I would like every line of the records below that contains the word "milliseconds" copied.

── LISTED RECORDS ──

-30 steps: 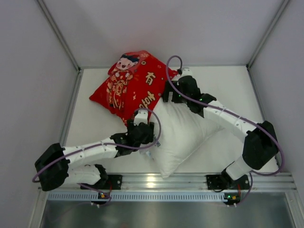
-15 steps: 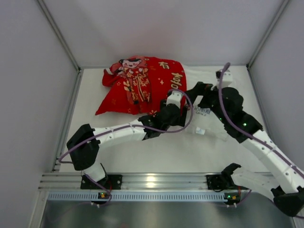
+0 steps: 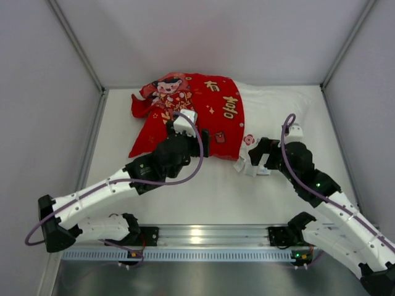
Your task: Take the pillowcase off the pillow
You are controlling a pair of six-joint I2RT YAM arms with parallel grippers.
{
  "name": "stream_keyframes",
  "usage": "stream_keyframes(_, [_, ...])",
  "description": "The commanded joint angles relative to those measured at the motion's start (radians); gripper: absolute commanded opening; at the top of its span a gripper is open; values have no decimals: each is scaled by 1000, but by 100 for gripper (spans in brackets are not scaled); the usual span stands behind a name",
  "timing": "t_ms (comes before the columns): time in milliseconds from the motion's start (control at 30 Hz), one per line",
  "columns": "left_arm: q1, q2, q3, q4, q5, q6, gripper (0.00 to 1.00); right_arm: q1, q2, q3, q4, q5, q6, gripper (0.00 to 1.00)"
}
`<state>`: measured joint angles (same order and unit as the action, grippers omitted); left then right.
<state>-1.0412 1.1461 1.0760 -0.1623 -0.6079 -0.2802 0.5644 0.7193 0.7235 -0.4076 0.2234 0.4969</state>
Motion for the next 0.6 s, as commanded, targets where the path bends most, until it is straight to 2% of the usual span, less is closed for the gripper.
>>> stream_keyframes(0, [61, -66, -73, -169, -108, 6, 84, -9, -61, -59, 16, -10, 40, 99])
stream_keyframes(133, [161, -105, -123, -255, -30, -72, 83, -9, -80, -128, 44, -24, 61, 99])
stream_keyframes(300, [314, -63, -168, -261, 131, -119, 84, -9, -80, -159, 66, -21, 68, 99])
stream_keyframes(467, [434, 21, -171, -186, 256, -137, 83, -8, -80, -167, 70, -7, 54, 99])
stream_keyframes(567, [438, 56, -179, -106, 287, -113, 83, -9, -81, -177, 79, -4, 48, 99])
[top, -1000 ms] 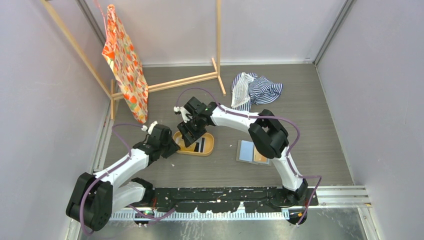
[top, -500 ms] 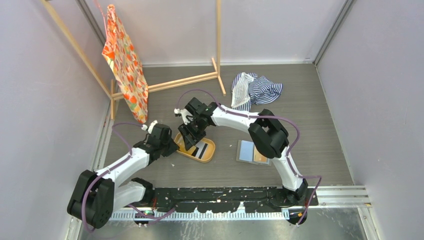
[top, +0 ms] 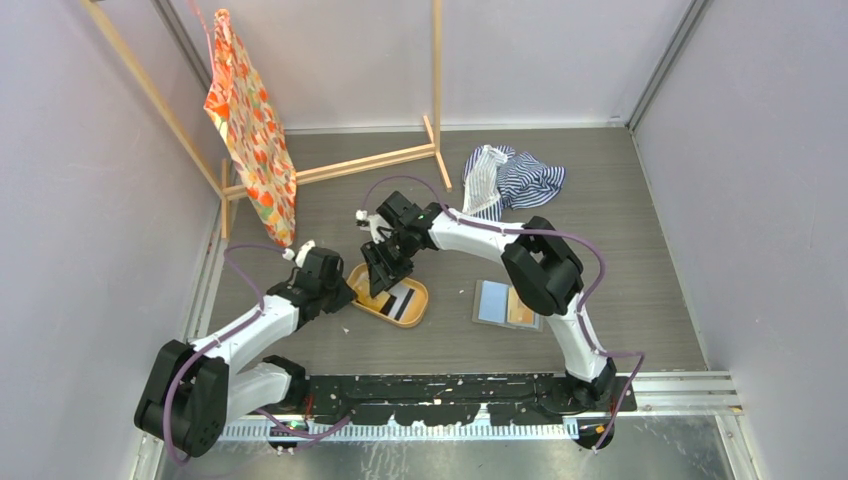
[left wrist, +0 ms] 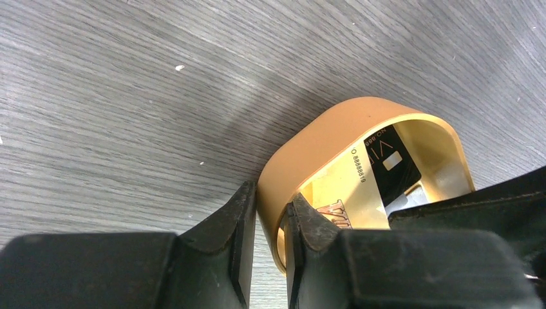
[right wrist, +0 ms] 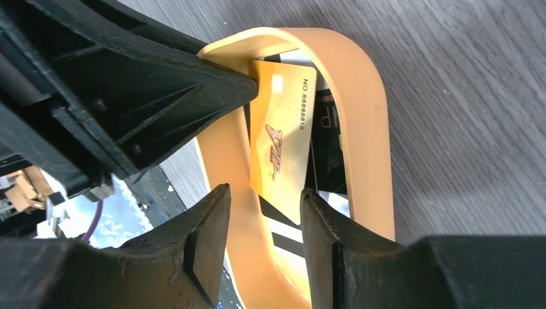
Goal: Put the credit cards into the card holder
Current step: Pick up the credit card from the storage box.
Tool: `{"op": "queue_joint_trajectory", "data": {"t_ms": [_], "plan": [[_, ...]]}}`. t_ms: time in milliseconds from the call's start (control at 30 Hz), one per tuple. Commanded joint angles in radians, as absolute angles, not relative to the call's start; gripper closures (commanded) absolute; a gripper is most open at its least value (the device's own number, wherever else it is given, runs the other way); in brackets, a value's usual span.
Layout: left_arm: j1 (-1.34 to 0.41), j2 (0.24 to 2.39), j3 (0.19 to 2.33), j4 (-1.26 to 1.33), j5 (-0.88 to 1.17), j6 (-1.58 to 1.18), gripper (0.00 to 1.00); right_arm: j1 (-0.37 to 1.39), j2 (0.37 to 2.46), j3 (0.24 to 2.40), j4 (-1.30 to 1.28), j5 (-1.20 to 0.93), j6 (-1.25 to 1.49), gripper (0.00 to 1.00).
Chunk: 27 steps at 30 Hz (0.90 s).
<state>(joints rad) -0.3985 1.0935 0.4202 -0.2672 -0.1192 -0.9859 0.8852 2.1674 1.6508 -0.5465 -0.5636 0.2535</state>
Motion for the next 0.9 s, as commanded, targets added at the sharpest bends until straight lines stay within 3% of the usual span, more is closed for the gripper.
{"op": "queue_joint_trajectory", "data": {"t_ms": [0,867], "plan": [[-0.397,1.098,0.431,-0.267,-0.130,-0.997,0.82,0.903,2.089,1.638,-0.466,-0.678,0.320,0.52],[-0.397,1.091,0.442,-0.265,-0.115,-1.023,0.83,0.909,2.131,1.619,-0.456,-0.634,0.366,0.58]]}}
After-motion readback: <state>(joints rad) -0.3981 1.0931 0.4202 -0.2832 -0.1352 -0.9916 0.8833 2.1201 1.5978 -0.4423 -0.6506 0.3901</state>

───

EXERCISE ANSWER.
  "timing": "t_ms (comes before the columns): time in milliseconds from the motion's start (control at 30 Hz), one per line",
Tool: `{"op": "queue_joint_trajectory", "data": {"t_ms": [_], "plan": [[_, ...]]}}`. t_ms: time in milliseconds from the call's start (control at 30 Hz), one per tuple. Commanded joint angles in radians, as absolute angles, not relative to the call's start; gripper closures (commanded) absolute; a gripper is most open at its least value (the device's own number, wherever else it is given, runs the other way); in brackets, a value's usual span.

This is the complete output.